松茸在鐵鍋上,被烈火灼油烹熟的那一瞬間,雖然只是在螢幕之前,但筆者的食指已不能自持,至於那些所謂的熊掌、魚翅之類,滾到一邊涼快去吧!
南宋紹興二十一年(西元 1151 年)十月,宋高宗趙構駕臨清河郡王張俊的府第時,張家進貢的「時新果子」裡就有「切蜜蕈(野菇)」一項,應該也是一道難得的美食。同樣是「中興四將」,張俊的結局比岳飛好很多,或許就和他善於逢迎有關,而美味香菇應也有一份「功勞」。
食用菇大多生長在大自然的懷抱中,只有少部分是人類在溫室中種植栽培的。不過,就如同野花那般,妖豔動人,事實上常常包藏禍心;菇類也一樣,於是民間常對它們有小小的「死亡草帽」之稱。畢竟,路邊的野花不能採,路邊的野「菇」也不能摘啊!
寒山寺滅門疑案!兇手竟是它?
中國歷史上的地方志、史書、筆記等文獻中,民眾誤食野菇中毒的案例可謂不絕於書。其中最為慘烈的一次,恐怕得數發生在清朝道光年間的蘇州楓橋鎮「全寺滅門案」。
對中國文化有所瞭解的朋友一定覺得上述地名非常耳熟,沒錯,正是案發於唐詩名作〈楓橋夜泊〉的誕生地―蘇州寒山寺!當年仍默默無聞的文人張繼夜宿楓橋,聽到寒山寺的鐘聲,滿懷惆悵地用失眠的痛苦化作名震一時的詩篇:「月落烏啼霜滿天,江楓漁火對愁眠,姑蘇城外寒山寺,夜半鐘聲到客船。

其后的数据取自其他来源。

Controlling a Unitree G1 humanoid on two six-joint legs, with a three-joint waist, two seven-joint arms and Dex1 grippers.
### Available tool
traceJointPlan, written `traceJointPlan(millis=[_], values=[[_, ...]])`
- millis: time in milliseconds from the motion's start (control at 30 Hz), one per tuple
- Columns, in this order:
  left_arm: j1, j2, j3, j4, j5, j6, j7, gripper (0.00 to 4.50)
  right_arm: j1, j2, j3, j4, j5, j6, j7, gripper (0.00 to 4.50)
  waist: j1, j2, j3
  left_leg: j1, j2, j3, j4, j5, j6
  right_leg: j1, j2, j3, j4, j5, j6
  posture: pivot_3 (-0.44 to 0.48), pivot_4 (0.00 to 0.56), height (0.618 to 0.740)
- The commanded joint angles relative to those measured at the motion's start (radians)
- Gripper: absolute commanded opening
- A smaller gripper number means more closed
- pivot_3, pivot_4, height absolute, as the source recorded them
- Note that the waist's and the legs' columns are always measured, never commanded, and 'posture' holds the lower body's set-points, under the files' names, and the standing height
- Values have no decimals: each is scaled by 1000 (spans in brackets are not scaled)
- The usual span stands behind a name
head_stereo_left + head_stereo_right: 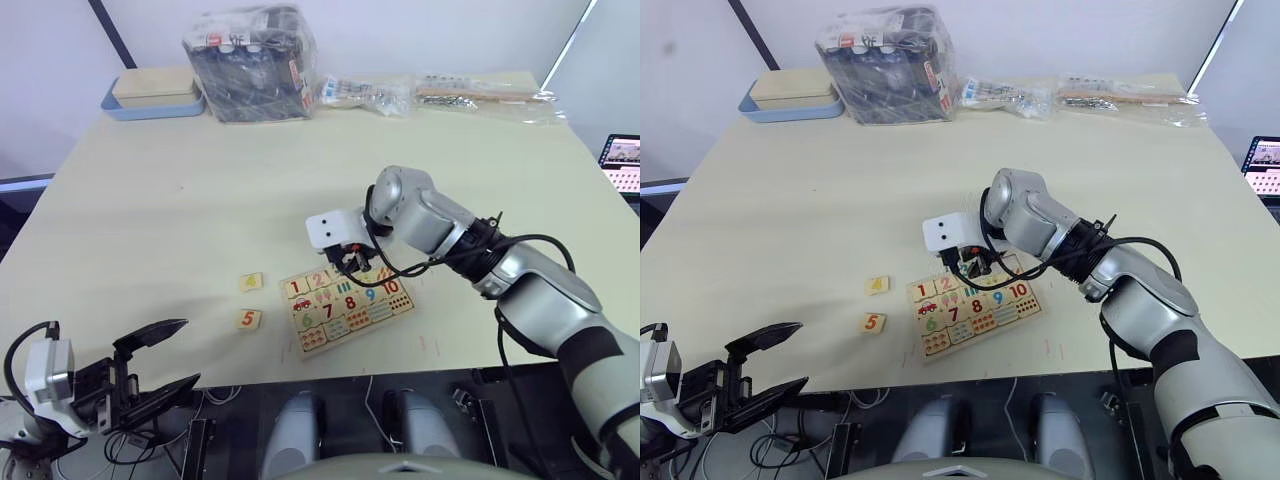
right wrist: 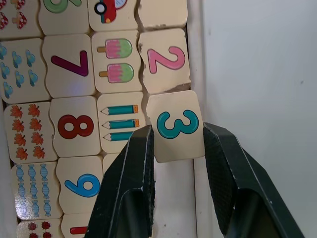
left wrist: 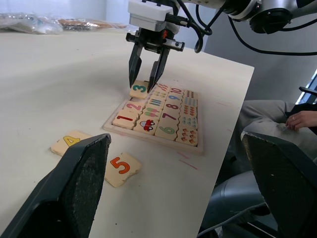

」
寒山寺在南朝蕭梁時期就已建造,在「四百八十寺」的芸芸建築中,本來名氣不算大,不料失意的漂泊詩人用平生唯一的真傳點化了一下,便立即名聲大噪,從此,那些既有文史情懷又對信仰不離不棄的人們均到此一遊。寒山寺遂絡繹不絕,香火大盛,一直延續到一千多年後的道光皇帝時代。
某天,老方丈和尚過生日,由於是聞名遐邇的宗教名剎,前來祝賀者接踵摩肩。寺院內張燈結綵,小和尚們更是歡呼雀躍,忙得不亦樂乎。寺廟為僧侶和訪客準備了豐盛的晚宴,不過,因為身處佛門,許多葷腥的山珍海味不能登堂入室。不一會,一碗碗熱氣騰騰、香氣四溢的素湯麵被端了上來……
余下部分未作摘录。